-- Directions --
The response must hold only the lines from the line containing "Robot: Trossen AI" through the end of the listing, exactly as written.

=== Begin Enclosure ===

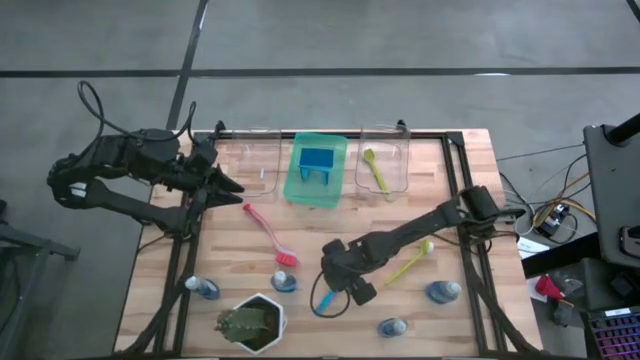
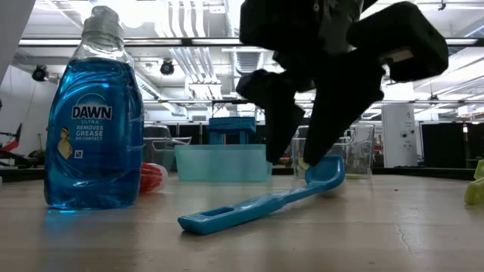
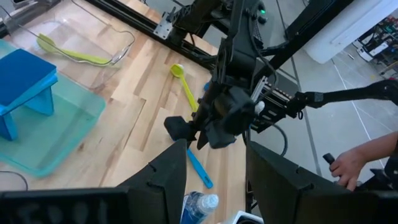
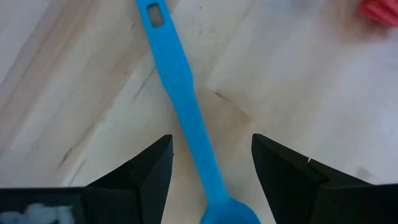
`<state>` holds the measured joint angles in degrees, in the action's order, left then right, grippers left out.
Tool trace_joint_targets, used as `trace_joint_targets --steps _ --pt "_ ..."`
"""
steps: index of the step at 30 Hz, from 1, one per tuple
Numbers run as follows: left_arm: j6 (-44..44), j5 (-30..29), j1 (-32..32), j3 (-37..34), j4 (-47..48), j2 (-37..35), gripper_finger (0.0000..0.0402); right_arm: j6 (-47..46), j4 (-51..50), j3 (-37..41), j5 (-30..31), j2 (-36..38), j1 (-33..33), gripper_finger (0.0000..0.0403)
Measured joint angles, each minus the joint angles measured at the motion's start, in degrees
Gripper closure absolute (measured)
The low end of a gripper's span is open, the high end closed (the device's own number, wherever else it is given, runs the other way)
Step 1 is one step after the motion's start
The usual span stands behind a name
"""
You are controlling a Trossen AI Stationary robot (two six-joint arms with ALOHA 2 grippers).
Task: Pick & Place Kitchen Sink Supplies
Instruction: Put the blue dish brush into the right transparent bin
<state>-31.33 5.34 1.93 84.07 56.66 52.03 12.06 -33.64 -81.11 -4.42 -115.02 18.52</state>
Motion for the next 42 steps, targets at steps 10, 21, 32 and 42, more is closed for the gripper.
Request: trace_joint_targets --steps 10,21,32,42 --pt "-0.2 0.0 0.0 0.0 0.0 0.0 0.0243 0.6 -0.1 -3.1 0.0 -5.4 0.0 0.0188" --pt "-0.2 0.0 0.0 0.0 0.0 0.0 0.0243 0.4 -0.1 -3.1 -0.1 -6.8 0.0 0.0188" --pt "-0.8 0.0 0.0 0.0 0.0 0.0 0.0243 -2.4 -0.2 -3.1 0.0 -6.9 -0.2 0.0236" --pt "-2.9 1.3 0.0 0.0 0.0 -0.1 0.0243 -4.4 -0.1 -3.1 0.1 -7.0 -0.6 0.0298"
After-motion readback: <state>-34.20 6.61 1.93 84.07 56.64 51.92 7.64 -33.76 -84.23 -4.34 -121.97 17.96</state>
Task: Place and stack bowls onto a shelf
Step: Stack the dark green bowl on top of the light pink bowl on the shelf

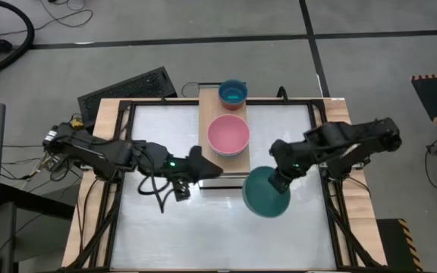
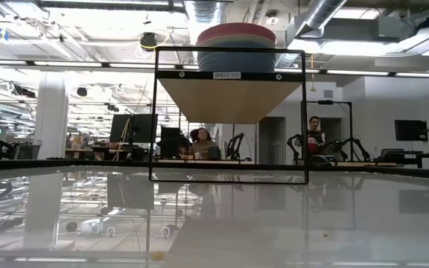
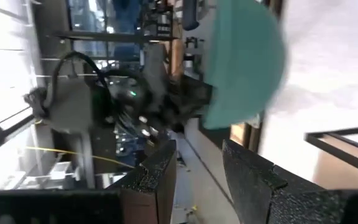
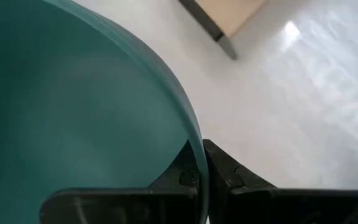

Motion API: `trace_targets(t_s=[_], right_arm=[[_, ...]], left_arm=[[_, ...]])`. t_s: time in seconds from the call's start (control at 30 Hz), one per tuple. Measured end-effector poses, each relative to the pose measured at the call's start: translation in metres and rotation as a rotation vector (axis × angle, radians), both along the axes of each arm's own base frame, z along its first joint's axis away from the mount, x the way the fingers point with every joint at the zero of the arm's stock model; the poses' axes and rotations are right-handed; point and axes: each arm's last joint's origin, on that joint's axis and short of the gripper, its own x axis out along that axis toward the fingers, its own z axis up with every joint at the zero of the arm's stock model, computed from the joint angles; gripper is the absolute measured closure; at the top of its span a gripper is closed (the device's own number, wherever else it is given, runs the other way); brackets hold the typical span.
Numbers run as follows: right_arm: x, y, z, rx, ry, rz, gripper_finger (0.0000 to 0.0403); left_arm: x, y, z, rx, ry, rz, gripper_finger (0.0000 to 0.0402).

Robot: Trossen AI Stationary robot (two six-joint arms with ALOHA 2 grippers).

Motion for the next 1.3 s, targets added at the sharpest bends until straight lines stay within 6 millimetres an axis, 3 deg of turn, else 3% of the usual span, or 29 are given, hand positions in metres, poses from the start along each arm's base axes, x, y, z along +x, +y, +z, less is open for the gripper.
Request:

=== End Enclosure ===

-- Expected answer --
Robot: Trossen AI Stationary robot (two six-joint arms with ALOHA 2 grippers).

Motion for the next 1.3 s, targets added at the sharpest bends until straight lines stay within 6 millimetres an axis, 3 deg of turn, else 3% of the usual span, or 29 are given, hand positions in metres, poses from the start along each arm's base axes, x, y, z along +x, +y, +z, less is open for the gripper.
Request:

Work on this exercise has concluded.